YZ Sözlüğü
Yapay Zekanın tam sözlüğü
Attention Mechanism
Mathematical foundation allowing models to weight the relative importance of elements in a data sequence.
Self-Attention
Mechanism where each element of a sequence computes its attention relative to all other elements in the same sequence.
Multi-Head Attention
Attention extension using multiple attention heads in parallel to capture different types of relationships.
Positional Encoding
Technique for incorporating the sequential position of elements into embeddings without using an RNN.
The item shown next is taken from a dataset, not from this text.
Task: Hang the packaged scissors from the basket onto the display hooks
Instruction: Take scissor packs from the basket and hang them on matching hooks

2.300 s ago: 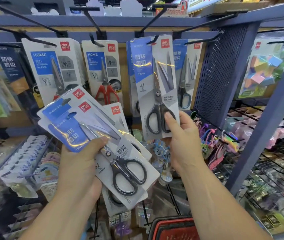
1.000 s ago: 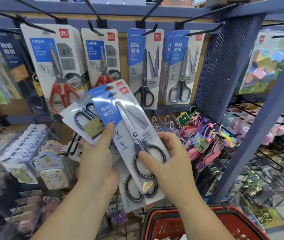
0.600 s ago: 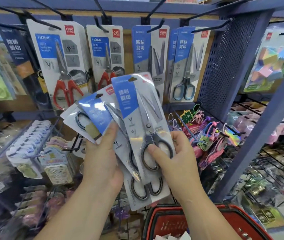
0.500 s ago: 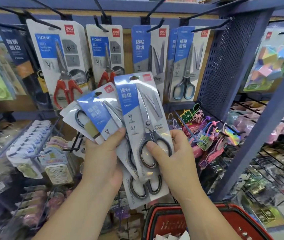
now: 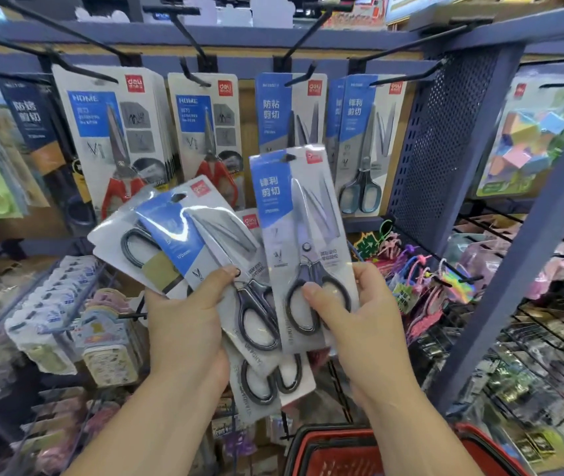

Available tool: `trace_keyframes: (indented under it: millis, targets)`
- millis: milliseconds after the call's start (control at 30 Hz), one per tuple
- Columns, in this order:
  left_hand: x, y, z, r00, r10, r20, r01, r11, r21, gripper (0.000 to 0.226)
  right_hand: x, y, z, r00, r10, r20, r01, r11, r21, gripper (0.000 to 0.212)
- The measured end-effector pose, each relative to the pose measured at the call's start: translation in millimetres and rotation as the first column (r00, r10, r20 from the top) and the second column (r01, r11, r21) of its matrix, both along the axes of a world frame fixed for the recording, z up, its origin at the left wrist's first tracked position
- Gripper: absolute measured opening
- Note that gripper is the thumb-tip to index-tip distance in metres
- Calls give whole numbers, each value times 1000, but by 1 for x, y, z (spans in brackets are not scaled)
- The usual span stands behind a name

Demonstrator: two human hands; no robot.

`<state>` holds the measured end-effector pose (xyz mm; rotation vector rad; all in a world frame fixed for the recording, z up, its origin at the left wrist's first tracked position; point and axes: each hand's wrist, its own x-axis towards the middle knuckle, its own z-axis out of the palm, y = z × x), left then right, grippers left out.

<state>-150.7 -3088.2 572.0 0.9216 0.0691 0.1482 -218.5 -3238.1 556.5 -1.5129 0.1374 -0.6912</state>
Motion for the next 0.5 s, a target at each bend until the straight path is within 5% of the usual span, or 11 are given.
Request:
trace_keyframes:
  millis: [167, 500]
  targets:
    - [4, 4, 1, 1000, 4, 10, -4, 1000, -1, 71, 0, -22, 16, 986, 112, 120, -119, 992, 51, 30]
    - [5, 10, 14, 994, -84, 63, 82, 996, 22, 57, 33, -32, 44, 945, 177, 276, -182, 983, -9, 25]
Encoder-Decoder Architecture
Fundamental structure of Transformers separating input processing (encoder) and output generation (decoder).
Attention Scaling
Square root of dimensionality normalization to stabilize training and prevent exploding gradients.
Cross-Attention
Attention mechanism between two different sequences, used in translation and multimodal tasks.
Sparse Attention
Variant of attention computed only on a subset of positions to reduce computational complexity.
Attention Masks
Control mechanisms allowing to mask certain positions during attention computation to prevent information leakage.
Vision Transformers
Adaptation of the Transformer architecture to computer vision tasks by treating images as sequences of patches.
Efficient Attention
Set of optimizations aimed at reducing the quadratic complexity of standard attention for longer sequences.
Hierarchical Attention
Multi-level attention structure capturing relationships at different hierarchical scales in the data.